The preliminary report spotlighted shortcomings in the Rural Rehabilitation Loan Program, but the full audit report found other significant problems within the agency. House Speaker Tim Miley and Senate President Jeff Kessler, after getting the first look at the report before it was made public, forwarded the information to the U.S. Attorney for further investigation.
Auditors found problems with the loan program were largely a lack of internal control. There were no systems in place to reconcile payments made on the loans and a severe lack of documentation throughout the program. The loans were also made, according to auditors without sufficient appraisal or collateral. The report also found in some instances a conflict of interest in the loan approval and in some cases the money was not being used for agriculture purposes.
Auditors examined other areas of the Department of Agriculture which also showed problems. Areas of travel expense reimbursement, hospitality expenses, leasing programs, and the classification of one employee all had glaring errors.
The report claimed there were instances in which receipts for reimbursement of travel and lodging expenses had been fabricated. One instance was a campsite at the State Fair. The audit found Douglass sought reimbursement at 106.72 per night while another employee with a campsite next to Douglass’ sought reimbursement for 30 dollars a night.

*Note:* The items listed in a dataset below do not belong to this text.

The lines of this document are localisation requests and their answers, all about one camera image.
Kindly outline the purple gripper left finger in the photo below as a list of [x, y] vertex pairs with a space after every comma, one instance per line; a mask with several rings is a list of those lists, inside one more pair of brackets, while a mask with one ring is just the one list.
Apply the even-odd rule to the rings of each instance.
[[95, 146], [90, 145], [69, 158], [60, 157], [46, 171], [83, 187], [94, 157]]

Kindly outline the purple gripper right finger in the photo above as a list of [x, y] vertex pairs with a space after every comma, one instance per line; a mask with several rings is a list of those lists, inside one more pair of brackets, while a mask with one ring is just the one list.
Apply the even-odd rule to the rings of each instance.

“Upon contacting the Chief Executive Officer (CEO) over the State Fair of West Virginia, we found the former Commissioner was not charged for his campsite during the 2012 State Fair and that it was the policy of the State Fair to provide one free campsite to the Commissioner of the Department of Agriculture. Additionally,” the audit stated. “The CEO provided us with a copy of a page from the receipt book used by the State Fair and we determined the receipt accompanying the former Commissioner’s travel form was not a receipt from the State Fair receipt book.”
Auditors added there was one incident in which travel expenses were considered “extravagant.” The cost was 3,150 dollars to fly the commissioner from Charleston to Ravenswood for an event and then to a vacation spot in North Carolina. The return flight was included in the expense even though there were no passengers on the plane.
Mileage reimbursements were another area where the audit team explored.
“During our testing of travel expenditure documents, we noted 215 instances on 44 different travel reimbursement documents where employees claimed a mileage amount in excess of the recalculated distance for one or more trips. The largest mileage difference for one trip was 188 miles and the smallest was 11 miles. The total difference was approximately 8,000 miles and $4,000.”
The audit team also concluded the Department of Agriculture erred in the classification of the Department’s General Counsel as a full time state employee, which qualified them for PEIA insurance and state retirement.
“The WVDA improperly classified their General Counsel as a full-time employee for 21 years. Whether or not the individual was eligible to receive Public Employees Insurance Agency (PEIA) insurance benefits, Public Employees Retirement System (PERS), annual or sick leave and annual increment hinged on the individual’s classification as an employee.”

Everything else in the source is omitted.